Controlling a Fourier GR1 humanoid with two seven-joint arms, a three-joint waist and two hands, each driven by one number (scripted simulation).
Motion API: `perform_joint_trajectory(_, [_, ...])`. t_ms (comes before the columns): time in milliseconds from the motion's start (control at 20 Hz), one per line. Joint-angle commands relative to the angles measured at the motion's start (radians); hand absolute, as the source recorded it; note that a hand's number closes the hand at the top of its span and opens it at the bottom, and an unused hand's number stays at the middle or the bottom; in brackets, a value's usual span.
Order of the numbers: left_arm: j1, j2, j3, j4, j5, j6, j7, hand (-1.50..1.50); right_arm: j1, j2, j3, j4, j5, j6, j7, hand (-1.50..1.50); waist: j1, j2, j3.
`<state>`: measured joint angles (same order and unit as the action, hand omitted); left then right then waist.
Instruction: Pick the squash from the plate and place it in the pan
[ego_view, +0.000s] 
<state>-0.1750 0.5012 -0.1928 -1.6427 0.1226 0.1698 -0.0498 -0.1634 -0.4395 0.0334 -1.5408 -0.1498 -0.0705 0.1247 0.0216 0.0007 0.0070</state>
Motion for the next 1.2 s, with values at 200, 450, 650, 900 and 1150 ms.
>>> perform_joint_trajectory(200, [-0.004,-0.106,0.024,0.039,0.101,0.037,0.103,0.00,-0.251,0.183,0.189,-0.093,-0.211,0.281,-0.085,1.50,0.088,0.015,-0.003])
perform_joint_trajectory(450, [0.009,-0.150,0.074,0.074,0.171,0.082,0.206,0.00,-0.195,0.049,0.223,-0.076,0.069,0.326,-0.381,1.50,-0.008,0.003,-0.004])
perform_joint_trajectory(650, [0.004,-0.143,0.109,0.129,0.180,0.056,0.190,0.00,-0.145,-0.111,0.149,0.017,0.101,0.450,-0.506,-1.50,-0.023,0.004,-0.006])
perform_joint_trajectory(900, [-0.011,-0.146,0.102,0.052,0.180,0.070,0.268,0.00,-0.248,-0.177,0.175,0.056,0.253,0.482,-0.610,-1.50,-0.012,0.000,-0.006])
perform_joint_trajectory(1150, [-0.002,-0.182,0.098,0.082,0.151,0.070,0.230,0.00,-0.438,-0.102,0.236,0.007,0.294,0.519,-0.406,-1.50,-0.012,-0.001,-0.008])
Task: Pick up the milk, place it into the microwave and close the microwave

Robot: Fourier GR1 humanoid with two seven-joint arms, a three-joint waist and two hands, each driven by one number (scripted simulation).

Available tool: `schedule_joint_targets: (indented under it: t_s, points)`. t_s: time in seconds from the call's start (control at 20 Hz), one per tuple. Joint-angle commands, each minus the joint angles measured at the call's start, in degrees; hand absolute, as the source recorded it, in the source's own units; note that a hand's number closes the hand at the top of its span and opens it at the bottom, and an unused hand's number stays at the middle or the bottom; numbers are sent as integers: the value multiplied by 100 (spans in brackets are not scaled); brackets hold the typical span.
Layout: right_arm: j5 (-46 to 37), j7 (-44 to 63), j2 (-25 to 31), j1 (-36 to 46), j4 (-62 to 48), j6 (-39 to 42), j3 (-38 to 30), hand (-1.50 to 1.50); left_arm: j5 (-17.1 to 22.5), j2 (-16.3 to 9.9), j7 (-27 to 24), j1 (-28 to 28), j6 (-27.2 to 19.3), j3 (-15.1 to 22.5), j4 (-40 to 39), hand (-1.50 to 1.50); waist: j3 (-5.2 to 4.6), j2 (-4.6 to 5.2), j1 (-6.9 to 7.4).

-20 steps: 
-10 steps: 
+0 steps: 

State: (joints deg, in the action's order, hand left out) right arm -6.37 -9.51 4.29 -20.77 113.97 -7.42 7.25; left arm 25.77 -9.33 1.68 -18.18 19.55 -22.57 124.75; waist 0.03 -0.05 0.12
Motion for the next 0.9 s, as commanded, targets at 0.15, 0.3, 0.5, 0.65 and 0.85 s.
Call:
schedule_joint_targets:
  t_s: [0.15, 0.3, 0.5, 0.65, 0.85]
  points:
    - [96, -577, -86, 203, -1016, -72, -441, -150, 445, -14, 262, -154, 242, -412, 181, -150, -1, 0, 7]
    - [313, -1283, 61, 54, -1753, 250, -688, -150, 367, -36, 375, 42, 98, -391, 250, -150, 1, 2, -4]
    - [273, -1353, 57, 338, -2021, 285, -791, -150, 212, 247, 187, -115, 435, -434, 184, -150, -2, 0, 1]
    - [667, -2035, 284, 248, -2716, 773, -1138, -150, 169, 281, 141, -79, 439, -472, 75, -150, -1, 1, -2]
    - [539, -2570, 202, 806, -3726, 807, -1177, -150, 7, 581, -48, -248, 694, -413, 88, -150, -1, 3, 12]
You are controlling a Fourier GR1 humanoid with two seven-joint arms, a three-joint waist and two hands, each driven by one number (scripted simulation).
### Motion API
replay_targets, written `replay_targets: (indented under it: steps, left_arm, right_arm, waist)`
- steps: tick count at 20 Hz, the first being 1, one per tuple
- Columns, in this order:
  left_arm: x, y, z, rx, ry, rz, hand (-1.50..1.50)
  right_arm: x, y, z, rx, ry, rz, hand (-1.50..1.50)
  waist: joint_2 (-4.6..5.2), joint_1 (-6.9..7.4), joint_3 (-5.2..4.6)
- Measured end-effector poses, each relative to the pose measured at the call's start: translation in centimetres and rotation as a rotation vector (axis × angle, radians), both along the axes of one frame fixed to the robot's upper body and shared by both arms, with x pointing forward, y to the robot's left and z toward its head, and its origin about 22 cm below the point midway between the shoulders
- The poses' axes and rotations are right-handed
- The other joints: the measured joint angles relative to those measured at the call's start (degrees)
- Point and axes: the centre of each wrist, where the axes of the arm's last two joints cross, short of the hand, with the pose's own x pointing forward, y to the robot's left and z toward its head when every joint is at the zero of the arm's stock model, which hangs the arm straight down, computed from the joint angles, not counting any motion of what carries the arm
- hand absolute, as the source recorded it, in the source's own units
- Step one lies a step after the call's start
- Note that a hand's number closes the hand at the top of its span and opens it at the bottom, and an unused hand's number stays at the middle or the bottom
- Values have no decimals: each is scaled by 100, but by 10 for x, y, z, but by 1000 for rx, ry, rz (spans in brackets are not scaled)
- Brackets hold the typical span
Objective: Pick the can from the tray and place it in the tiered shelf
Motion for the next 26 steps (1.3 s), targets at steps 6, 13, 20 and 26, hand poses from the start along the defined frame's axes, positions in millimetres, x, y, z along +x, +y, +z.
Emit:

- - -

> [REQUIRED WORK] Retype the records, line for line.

> [RESPONSE FOR THIS EXERCISE]
Controlling a Fourier GR1 humanoid with two seven-joint arms, a three-joint waist and two hands, each driven by one number (scripted simulation).
Motion API: `perform_joint_trajectory(_, [_, ...])`. t_ms (comes before the columns): time in milliseconds from the motion's start (control at 20 Hz), one per line. Joint-angle commands relative to the angles measured at the motion's start (radians); hand absolute, as the source recorded it; note that a hand's number closes the hand at the top of its span and opens it at the bottom, and an unused hand's number stays at the middle or the bottom; in brackets, a value's usual span.
Order of the numbers: left_arm: j1, j2, j3, j4, j5, j6, j7, hand (-1.50..1.50); right_arm: j1, j2, j3, j4, j5, j6, j7, hand (-1.50..1.50); waist: j1, j2, j3.
`<state>`: measured joint angles (same order and unit as the action, hand omitted); left then right then waist.
Instruction: Pick the squash from the plate and place it in the pan
[ego_view, +0.000s] 
<state>-0.1750 0.5012 -0.1928 -1.6427 0.1226 0.1698 -0.0498 -0.1634 -0.4395 0.0334 -1.5408 -0.1498 -0.0705 0.1247 0.0216 0.0007 0.0070</state>
Motion for the next 1.2 s, with values at 200, 450, 650, 900 and 1150 ms.
>>> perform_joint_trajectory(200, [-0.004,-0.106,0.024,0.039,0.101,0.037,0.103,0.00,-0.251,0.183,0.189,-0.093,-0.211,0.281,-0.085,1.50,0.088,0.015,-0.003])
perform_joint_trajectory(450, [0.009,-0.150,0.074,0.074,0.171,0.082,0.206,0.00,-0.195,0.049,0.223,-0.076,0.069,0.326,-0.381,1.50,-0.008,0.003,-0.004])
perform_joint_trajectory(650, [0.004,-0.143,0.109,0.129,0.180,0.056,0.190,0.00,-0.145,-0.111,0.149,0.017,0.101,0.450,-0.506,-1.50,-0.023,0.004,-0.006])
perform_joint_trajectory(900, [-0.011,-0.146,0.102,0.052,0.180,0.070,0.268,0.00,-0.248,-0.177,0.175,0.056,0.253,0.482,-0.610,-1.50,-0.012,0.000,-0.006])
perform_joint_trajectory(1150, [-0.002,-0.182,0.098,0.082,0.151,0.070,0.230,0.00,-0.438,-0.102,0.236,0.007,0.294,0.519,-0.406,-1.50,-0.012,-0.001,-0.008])
Task: Pick up the milk, place it into the microwave and close the microwave

Robot: Fourier GR1 humanoid with two seven-joint arms, a three-joint waist and two hands, each driven by one number (scripted simulation).

Available tool: `schedule_joint_targets: (indented under it: t_s, points)`. t_s: time in seconds from the call's start (control at 20 Hz), one per tuple. Joint-angle commands, each minus the joint angles measured at the call's start, in degrees; hand absolute, as the source recorded it, in the source's own units; note that a hand's number closes the hand at the top of its span and opens it at the bottom, and an unused hand's number stays at the middle or the bottom; numbers are sent as integers: the value multiplied by 100 (spans in brackets are not scaled); brackets hold the typical span.
Layout: right_arm: j5 (-46 to 37), j7 (-44 to 63), j2 (-25 to 31), j1 (-36 to 46), j4 (-62 to 48), j6 (-39 to 42), j3 (-38 to 30), hand (-1.50 to 1.50); left_arm: j5 (-17.1 to 22.5), j2 (-16.3 to 9.9), j7 (-27 to 24), j1 (-28 to 28), j6 (-27.2 to 19.3), j3 (-15.1 to 22.5), j4 (-40 to 39), hand (-1.50 to 1.50); waist: j3 (-5.2 to 4.6), j2 (-4.6 to 5.2), j1 (-6.9 to 7.4).

-20 steps: 
-10 steps: 
+0 steps: 

State: (joints deg, in the action's order, hand left out) right arm -6.37 -9.51 4.29 -20.77 113.97 -7.42 7.25; left arm 25.77 -9.33 1.68 -18.18 19.55 -22.57 124.75; waist 0.03 -0.05 0.12
Motion for the next 0.9 s, as commanded, targets at 0.15, 0.3, 0.5, 0.65 and 0.85 s.
Call:
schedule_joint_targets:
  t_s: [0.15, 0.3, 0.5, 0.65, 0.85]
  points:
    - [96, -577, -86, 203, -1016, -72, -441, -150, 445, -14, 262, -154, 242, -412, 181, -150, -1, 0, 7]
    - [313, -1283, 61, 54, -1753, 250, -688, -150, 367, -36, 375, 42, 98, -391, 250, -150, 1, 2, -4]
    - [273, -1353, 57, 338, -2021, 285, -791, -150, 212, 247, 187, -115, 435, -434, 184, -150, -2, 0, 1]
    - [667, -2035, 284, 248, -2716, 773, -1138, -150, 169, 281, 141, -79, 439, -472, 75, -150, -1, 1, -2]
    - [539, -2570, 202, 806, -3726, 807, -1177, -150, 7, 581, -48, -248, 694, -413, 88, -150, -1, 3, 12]
You are controlling a Fourier GR1 humanoid with two seven-joint arms, a three-joint waist and two hands, each driven by one number (scripted simulation).
### Motion API
replay_targets, written `replay_targets: (indented under it: steps, left_arm, right_arm, waist)`
- steps: tick count at 20 Hz, the first being 1, one per tuple
- Columns, in this order:
  left_arm: x, y, z, rx, ry, rz, hand (-1.50..1.50)
  right_arm: x, y, z, rx, ry, rz, hand (-1.50..1.50)
  waist: joint_2 (-4.6..5.2), joint_1 (-6.9..7.4), joint_3 (-5.2..4.6)
- Measured end-effector poses, each relative to the pose measured at the call's start: translation in centimetres and rotation as a rotation vector (axis × angle, radians), both along the axes of one frame fixed to the robot's upper body and shared by both arms, with x pointing forward, y to the robot's left and z toward its head, and its origin about 22 cm below the point midway between the shoulders
- The poses' axes and rotations are right-handed
- The other joints: the measured joint angles relative to those measured at the call's start (degrees)
- Point and axes: the centre of each wrist, where the axes of the arm's last two joints cross, short of the hand, with the pose's own x pointing forward, y to the robot's left and z toward its head when every joint is at the zero of the arm's stock model, which hangs the arm straight down, computed from the joint angles, not counting any motion of what carries the arm
- hand absolute, as the source recorded it, in the source's own units
- Step one lies a step after the call's start
- Note that a hand's number closes the hand at the top of its span and opens it at the bottom, and an unused hand's number stays at the middle or the bottom
- Values have no decimals: each is scaled by 100, but by 10 for x, y, z, but by 1000 for rx, ry, rz (spans in brackets are not scaled)
- Brackets hold the typical span
Objective: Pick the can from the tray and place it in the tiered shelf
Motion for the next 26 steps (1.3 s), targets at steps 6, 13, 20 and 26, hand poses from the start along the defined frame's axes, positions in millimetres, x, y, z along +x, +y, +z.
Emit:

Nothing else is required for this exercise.